Clinton mentioned Mexicans once, in her response to the question from a young Muslim-American veteran and mother.
CLINTON: “One of the most distressing aspects of this campaign has been the language of Republican candidates, particularly their frontrunner, that insults, demeans, denigrates different people. He has cast a wide net. He started with Mexicans. He’s currently on Muslims. But I found it particularly harmful the way he has talked about Muslims, American Muslims and Muslims around the world. And I have called him out continuously about that.”
At various times during the Town Hall the CNN moderator, Chris Cuomo, made the mistake of referring to the Democratic primary race as a two-person race, and referring to Sanders and Clinton as “both the Democratic candidates.”
Cuomo also mentioned the Des Moines Register’s endorsement of Clinton in advance of the caucuses.

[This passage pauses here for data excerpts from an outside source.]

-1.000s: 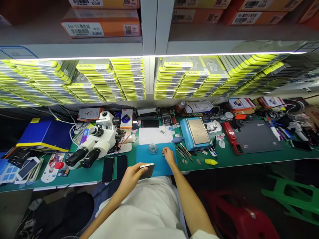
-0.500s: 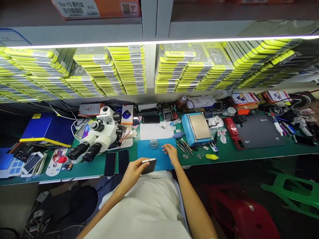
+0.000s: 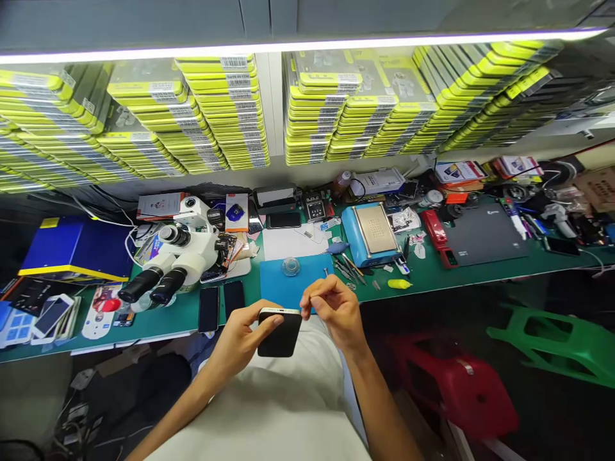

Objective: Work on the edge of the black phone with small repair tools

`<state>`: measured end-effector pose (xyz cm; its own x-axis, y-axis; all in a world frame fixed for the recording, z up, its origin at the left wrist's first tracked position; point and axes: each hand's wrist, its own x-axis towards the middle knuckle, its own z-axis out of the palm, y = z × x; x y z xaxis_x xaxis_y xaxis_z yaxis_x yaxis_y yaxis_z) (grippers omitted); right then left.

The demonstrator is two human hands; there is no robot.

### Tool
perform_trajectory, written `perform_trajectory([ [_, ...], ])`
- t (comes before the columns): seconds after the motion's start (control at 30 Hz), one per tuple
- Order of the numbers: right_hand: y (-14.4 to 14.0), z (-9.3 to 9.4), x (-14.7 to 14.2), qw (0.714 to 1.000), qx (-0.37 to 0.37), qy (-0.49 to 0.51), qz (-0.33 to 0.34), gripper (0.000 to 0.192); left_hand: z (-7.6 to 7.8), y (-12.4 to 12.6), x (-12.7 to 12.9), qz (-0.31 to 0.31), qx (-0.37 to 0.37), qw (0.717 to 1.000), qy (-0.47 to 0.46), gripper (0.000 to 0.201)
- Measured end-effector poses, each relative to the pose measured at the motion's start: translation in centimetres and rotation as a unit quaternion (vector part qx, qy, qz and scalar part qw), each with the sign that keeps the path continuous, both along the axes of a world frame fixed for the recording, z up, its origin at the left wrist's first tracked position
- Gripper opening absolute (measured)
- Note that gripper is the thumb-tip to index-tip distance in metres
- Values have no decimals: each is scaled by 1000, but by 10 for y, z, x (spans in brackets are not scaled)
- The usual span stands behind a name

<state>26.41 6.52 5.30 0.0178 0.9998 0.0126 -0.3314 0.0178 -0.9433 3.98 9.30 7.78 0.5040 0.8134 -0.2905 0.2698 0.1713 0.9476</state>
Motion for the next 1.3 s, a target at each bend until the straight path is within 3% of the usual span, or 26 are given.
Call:
perform_trajectory([
  [0.23, 0, 54, -11, 995, 70, -65, -43, 16, 30, 11, 1, -7, 103, 994, -27, 38],
  [0.4, 3, 80, -16, 979, 110, -160, -67, 14, 44, 19, 0, -3, 169, 985, -20, 42],
  [0.6, 7, 98, -12, 924, 211, -310, -70, 4, 56, 20, -6, -7, 236, 971, -23, 30],
  [0.7, 11, 107, -9, 893, 251, -370, -55, 15, 61, 18, -8, -15, 260, 965, -29, 24],
  [0.9, 16, 118, -6, 866, 296, -402, -18, 21, 66, 15, -9, -17, 288, 957, -35, 15],
  [1.3, 19, 108, -5, 898, 251, -361, -8, 13, 65, 18, -3, -26, 293, 955, -37, 14],
])
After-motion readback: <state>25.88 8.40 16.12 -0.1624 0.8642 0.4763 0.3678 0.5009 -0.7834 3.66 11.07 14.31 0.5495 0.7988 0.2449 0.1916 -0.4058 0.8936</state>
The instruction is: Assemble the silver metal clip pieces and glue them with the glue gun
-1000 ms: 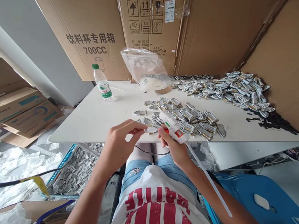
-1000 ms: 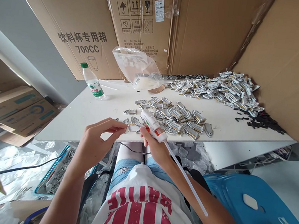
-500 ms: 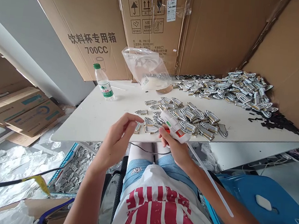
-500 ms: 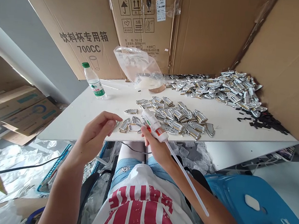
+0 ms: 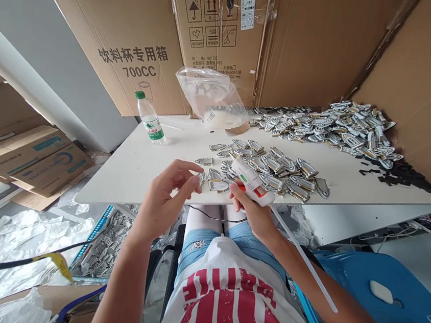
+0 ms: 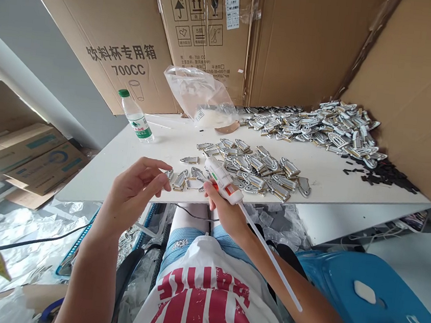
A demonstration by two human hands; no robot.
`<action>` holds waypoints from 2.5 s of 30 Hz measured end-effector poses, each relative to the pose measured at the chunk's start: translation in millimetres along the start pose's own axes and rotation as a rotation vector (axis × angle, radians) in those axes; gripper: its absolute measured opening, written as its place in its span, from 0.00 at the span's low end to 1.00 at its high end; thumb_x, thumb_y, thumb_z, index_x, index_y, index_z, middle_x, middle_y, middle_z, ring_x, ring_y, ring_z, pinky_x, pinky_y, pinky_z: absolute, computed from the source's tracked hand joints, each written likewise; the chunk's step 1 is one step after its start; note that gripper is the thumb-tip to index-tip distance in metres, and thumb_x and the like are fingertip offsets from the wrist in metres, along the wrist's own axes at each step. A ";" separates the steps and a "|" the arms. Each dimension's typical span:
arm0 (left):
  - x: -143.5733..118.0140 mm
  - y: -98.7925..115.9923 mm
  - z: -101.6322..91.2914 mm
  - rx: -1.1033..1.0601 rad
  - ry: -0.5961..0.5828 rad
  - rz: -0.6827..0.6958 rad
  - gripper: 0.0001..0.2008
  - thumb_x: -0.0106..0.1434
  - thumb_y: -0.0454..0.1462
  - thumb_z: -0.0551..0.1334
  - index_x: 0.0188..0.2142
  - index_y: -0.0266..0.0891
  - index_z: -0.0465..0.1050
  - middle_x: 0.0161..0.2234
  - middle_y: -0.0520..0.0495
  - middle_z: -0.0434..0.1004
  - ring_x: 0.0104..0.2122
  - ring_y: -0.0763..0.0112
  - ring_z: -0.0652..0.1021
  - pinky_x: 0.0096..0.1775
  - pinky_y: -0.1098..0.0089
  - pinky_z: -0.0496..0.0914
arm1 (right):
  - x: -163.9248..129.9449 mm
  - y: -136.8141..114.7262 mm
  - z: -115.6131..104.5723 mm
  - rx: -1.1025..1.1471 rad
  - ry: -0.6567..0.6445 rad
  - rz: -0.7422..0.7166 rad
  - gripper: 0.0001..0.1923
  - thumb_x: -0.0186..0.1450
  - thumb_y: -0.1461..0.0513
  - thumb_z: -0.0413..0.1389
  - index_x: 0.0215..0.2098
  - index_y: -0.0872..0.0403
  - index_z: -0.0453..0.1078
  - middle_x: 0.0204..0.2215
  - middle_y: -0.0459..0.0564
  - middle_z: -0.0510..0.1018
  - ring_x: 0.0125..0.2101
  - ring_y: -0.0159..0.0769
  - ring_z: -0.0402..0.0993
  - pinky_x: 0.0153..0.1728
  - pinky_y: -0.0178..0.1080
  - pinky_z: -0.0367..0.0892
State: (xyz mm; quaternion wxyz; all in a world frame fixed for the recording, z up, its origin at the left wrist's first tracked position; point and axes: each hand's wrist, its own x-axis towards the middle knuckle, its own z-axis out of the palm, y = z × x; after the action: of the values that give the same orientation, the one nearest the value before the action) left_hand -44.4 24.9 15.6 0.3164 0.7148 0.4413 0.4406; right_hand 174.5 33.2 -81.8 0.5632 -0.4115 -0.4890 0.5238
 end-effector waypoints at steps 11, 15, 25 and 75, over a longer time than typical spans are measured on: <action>-2.2 1.7 -1.3 0.026 0.079 -0.064 0.07 0.65 0.41 0.77 0.39 0.42 0.86 0.38 0.46 0.91 0.40 0.57 0.90 0.46 0.59 0.86 | 0.2 3.2 -0.5 -0.018 0.011 -0.013 0.21 0.73 0.43 0.64 0.31 0.47 0.74 0.20 0.41 0.69 0.26 0.37 0.68 0.35 0.42 0.63; -1.8 -1.7 -2.2 0.053 0.051 -0.042 0.06 0.71 0.40 0.71 0.43 0.43 0.86 0.42 0.45 0.90 0.44 0.58 0.89 0.53 0.57 0.85 | 0.6 3.2 -0.3 0.002 0.011 -0.012 0.22 0.72 0.42 0.64 0.32 0.48 0.74 0.21 0.41 0.70 0.26 0.37 0.68 0.35 0.42 0.64; -1.1 -5.5 -4.1 0.115 0.046 -0.026 0.07 0.74 0.38 0.67 0.46 0.44 0.86 0.46 0.45 0.90 0.50 0.58 0.88 0.58 0.55 0.82 | 0.9 2.5 0.2 0.007 0.008 -0.011 0.22 0.71 0.42 0.65 0.32 0.48 0.74 0.22 0.42 0.72 0.26 0.37 0.69 0.36 0.43 0.65; 3.8 -17.0 -11.6 0.064 0.030 -0.022 0.09 0.77 0.40 0.64 0.54 0.45 0.77 0.38 0.51 0.79 0.37 0.70 0.80 0.45 0.67 0.77 | 1.8 7.4 0.4 0.054 0.006 -0.003 0.18 0.73 0.46 0.65 0.35 0.50 0.76 0.24 0.41 0.74 0.23 0.31 0.63 0.32 0.39 0.61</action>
State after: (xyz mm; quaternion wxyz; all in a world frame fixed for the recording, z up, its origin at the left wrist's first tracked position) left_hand -60.1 36.1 7.5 0.2916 0.7128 0.4678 0.4336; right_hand 172.6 35.7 -88.7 0.5762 -0.3972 -0.4736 0.5347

But Cuomo did not mention that El Latino — one of Iowa’s six Spanish-language, Latino-centered newspapers — has endorsed O’Malley.
Can you imagine how interesting it would have been to ask Clinton and Sanders why El Latino didn’t endorse them?
When we posted our last debate analysis, Latinos in our readership commented on our Facebook page about how glad they were to see O’Malley get some media ink.
On the editorial itself, one of our longtime readers commented: “[O’Malley] has been the only Democrat candidate to sit with a DACA-DAPA family and listen to the difficult challenges they face, he protested with activists outside immigration detention jails, he denounced Donald Trump publicly for his racist ideas and rants towards Mexicans and immigrants, he has spoken out on the Puerto Rico financial problem, time and time again he has had the back of the Latino community.”
But thanks to the ridiculous scheduling of the Democratic debates/town halls, thanks to the narrow way media has focused coverage, thanks to moderators who know nothing about Latino media nor the communities they cover .... none of this will be part of the national discussion.